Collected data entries
▼

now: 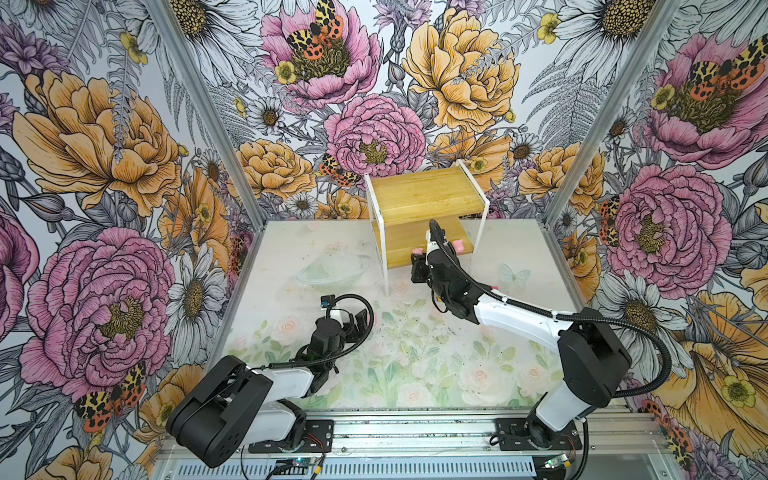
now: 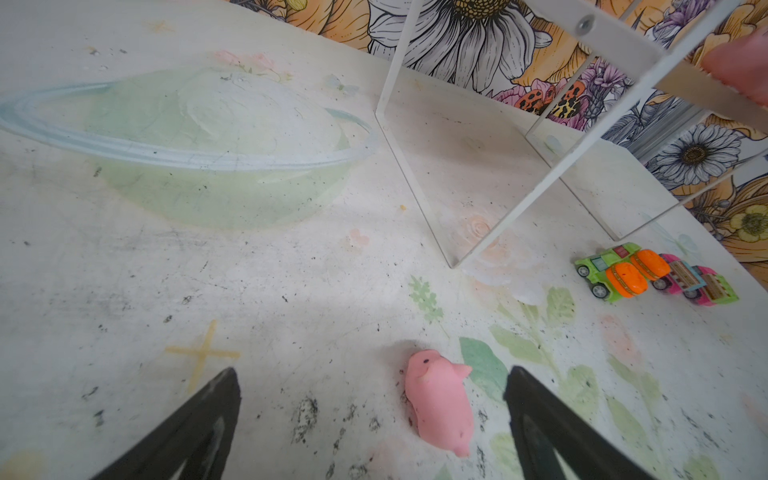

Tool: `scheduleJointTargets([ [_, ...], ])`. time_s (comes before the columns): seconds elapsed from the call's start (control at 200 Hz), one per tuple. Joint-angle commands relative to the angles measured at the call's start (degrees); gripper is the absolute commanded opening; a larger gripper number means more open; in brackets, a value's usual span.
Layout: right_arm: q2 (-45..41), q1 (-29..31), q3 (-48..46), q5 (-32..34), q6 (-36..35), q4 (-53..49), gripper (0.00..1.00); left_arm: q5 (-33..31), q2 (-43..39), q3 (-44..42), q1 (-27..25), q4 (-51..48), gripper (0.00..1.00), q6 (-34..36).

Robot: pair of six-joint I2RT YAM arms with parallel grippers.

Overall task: Place and organize the plastic toys onto the shelf
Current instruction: 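Lift the third pig with the right gripper and carry it to the shelf, then lower the third pig onto the lower shelf board next to the others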

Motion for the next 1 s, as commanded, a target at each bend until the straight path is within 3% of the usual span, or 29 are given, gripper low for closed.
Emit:
scheduleJointTargets([
  [0.0,1.0,-0.2,2.0,1.4,1.5,1.4,0.33,-0.2,0.2,-0.9,0.6,1.4,0.99,-0.3],
  [0.996,5.4,-0.3,4.1,3.7,2.4,0.9,0.32,-0.5,0.6,-1.0,0.5,1.7,0.99,-0.3],
])
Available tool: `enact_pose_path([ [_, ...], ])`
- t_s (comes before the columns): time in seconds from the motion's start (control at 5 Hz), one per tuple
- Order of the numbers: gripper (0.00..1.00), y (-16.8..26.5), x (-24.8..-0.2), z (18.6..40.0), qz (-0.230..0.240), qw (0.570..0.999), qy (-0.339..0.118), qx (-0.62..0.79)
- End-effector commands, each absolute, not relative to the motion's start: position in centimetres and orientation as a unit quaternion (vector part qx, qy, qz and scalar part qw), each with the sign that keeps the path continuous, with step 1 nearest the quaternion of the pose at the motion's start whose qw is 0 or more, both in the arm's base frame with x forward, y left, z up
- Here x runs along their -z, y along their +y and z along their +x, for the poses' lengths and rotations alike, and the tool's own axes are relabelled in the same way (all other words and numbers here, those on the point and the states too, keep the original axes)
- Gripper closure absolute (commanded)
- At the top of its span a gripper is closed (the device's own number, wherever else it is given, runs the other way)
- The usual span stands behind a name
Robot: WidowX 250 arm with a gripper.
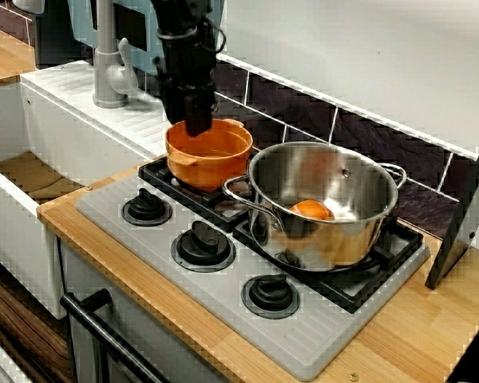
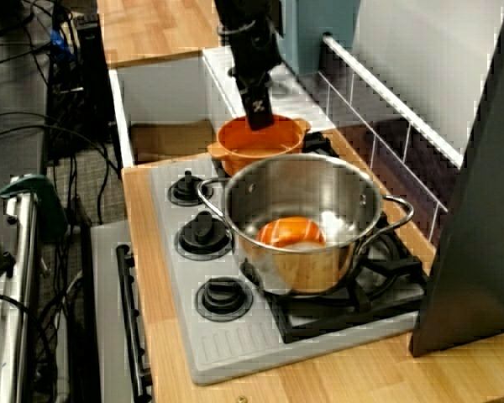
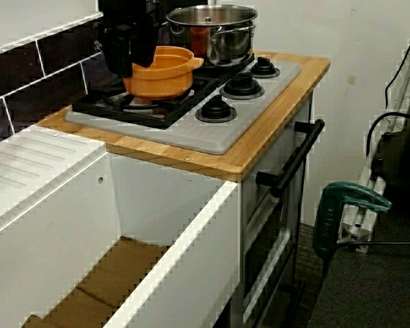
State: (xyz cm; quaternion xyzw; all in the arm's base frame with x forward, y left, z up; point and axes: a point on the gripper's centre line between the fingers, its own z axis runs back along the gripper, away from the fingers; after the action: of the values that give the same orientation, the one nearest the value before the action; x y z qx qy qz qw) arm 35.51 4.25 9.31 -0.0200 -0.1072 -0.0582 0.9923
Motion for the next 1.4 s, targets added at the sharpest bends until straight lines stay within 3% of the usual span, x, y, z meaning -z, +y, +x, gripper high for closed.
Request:
enact_pose_path([
  [0.0, 0.0, 4.9, -14.2, 36.9, -0.049, 0.987, -0.15, 0.042],
  [0.6, 0.0, 3.4, -17.7, 36.4, -0.081, 0.982, -0.153, 0.079],
  [1.2, 0.0, -1.5, -19.3, 33.0, -0.104, 0.971, -0.151, 0.157],
])
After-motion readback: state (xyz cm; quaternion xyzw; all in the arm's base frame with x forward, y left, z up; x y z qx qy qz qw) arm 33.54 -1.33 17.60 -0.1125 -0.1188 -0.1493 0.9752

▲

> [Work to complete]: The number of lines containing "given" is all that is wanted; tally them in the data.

> [Reply to the exercise]: 2